▸ Task instructions
Without changing a word, return the listing below, minus its images.

▸ Data block
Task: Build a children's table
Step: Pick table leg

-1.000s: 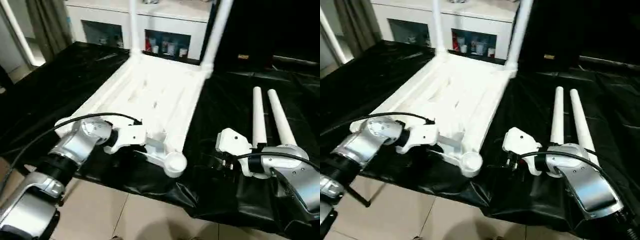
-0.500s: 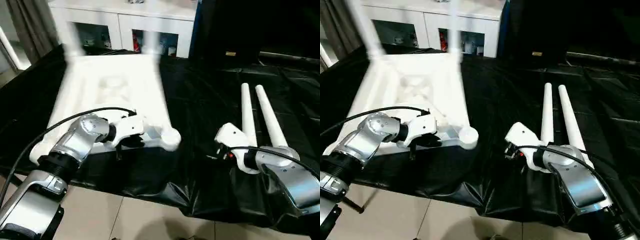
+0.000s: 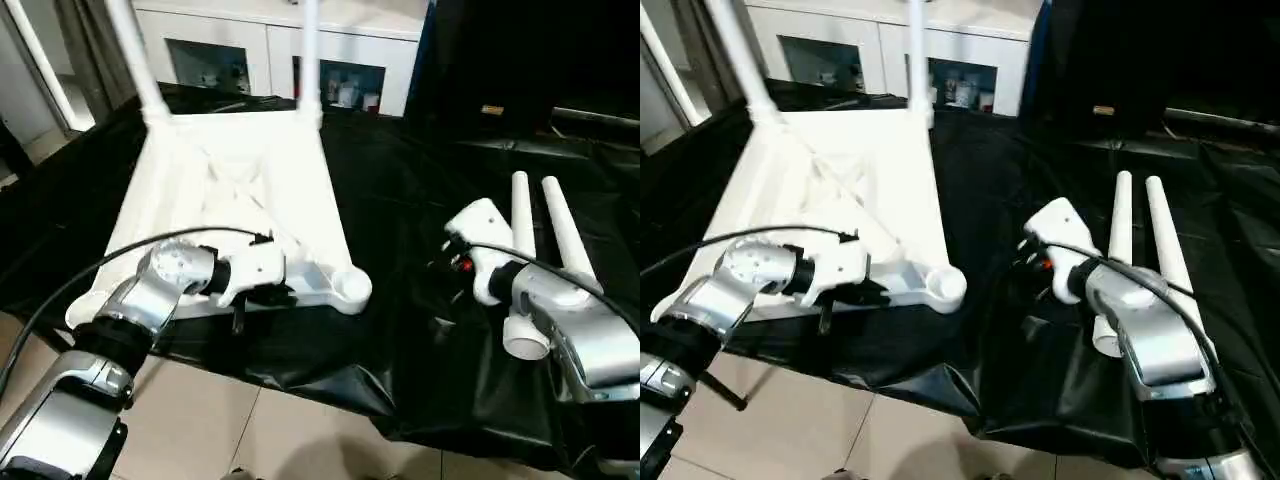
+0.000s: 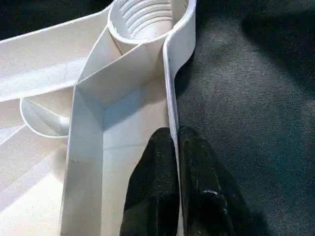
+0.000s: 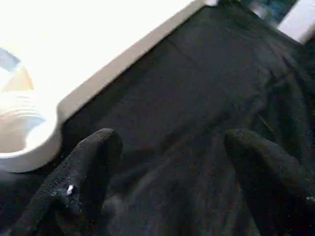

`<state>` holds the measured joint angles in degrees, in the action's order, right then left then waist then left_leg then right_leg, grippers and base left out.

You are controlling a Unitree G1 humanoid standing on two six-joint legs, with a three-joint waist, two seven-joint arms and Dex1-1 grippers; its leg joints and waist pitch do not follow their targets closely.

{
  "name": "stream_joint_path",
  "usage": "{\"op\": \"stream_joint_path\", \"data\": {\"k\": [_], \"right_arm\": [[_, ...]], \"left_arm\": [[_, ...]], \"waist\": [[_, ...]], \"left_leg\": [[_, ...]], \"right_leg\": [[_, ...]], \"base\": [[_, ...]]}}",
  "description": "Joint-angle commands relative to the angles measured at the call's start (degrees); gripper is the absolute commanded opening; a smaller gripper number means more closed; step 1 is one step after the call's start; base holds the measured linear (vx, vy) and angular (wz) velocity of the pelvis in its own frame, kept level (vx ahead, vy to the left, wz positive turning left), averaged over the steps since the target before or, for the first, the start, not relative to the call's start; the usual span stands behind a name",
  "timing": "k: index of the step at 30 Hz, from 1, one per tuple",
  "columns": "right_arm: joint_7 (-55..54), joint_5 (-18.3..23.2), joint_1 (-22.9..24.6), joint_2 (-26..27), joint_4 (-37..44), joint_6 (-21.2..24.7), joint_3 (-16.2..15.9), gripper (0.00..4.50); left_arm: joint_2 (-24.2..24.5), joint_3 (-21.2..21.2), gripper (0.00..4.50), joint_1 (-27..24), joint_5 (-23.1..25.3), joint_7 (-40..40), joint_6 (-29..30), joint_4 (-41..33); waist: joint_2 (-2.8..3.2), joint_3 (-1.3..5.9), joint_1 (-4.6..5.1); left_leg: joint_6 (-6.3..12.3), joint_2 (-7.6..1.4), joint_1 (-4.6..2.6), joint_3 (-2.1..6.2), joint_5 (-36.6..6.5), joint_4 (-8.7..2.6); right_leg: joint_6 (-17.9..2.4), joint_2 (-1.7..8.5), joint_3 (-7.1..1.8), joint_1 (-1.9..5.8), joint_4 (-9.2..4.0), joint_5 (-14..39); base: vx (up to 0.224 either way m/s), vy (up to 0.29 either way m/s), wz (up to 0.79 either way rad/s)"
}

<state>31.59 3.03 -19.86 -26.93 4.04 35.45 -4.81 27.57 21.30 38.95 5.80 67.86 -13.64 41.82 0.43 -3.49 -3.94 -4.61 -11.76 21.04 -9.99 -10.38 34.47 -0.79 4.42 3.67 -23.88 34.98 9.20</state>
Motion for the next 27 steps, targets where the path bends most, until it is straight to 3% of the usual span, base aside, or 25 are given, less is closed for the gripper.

▸ Solved problem
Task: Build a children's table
Step: Pick table leg

-1.000s: 
-0.500s: 
+0.000s: 
+0.000s: 
+0.000s: 

`<state>` holds the measured joint angles in degrees, in the action's order, right then left then waist then left_leg then right_leg, grippers and base left out.

You are controlling a Unitree G1 humanoid standing on two six-joint legs, with a three-joint waist, two seven-joint arms and Dex1-1 grippers; its leg joints and waist pitch do not follow their targets closely.

{
  "name": "stream_joint_path",
  "usage": "{\"op\": \"stream_joint_path\", \"data\": {\"k\": [_], \"right_arm\": [[_, ...]], \"left_arm\": [[_, ...]], \"waist\": [[_, ...]], \"left_leg\": [[_, ...]], \"right_leg\": [[_, ...]], \"base\": [[_, ...]]}}",
  "description": "Joint-angle commands relative to the angles measured at the call's start (degrees); gripper is the absolute commanded opening; a smaller gripper number means more closed; step 1 is one step after the call's start; base holds the measured linear (vx, vy) and angular (wz) velocity of the pelvis in its own frame, kept level (vx ahead, vy to the left, wz positive turning left), averaged over the steps since the target before or, for the first, the start, not relative to the call's start; the usual span stands behind a name",
  "timing": "k: index of the step at 30 Hz, from 1, one per tuple",
  "columns": "right_arm: joint_7 (-55..54), joint_5 (-18.3..23.2), joint_1 (-22.9..24.6), joint_2 (-26..27), joint_4 (-37..44), joint_6 (-21.2..24.7), joint_3 (-16.2..15.9), gripper (0.00..4.50); left_arm: joint_2 (-24.2..24.5), joint_3 (-21.2..21.2), gripper (0.00..4.50), joint_1 (-27..24), joint_5 (-23.1..25.3), joint_7 (-40..40), joint_6 (-29..30), joint_4 (-41..33); waist: joint_2 (-2.8..3.2), joint_3 (-1.3..5.9), joint_1 (-4.6..5.1); left_leg: joint_6 (-6.3..12.3), joint_2 (-7.6..1.4), joint_1 (-4.6..2.6), joint_3 (-2.1..6.2), joint_5 (-36.6..6.5), joint_4 (-8.7..2.6); right_leg: joint_6 (-17.9..2.4), joint_2 (-1.7..8.5), joint_3 (-7.1..1.8), joint_1 (-1.9..5.8), joint_4 (-9.2..4.0), joint_5 (-14..39); base: vx (up to 0.224 either way m/s), vy (up to 0.29 either way m/s), wz (up to 0.79 either way rad/s)"
}

<state>31.59 3.03 -19.86 -26.93 4.04 35.45 -4.81 27.57 21.30 38.95 5.80 67.86 -13.64 41.82 0.43 -3.49 -3.94 -4.61 -11.76 21.04 -9.99 -10.38 34.47 -0.79 4.42 3.67 -23.88 34.98 9.20</state>
Motion for the next 27 steps, targets where the path bends most, until it is straight to 3% of the usual span, base aside, or 25 are given, less is closed for the gripper.

What appears above is the complete answer.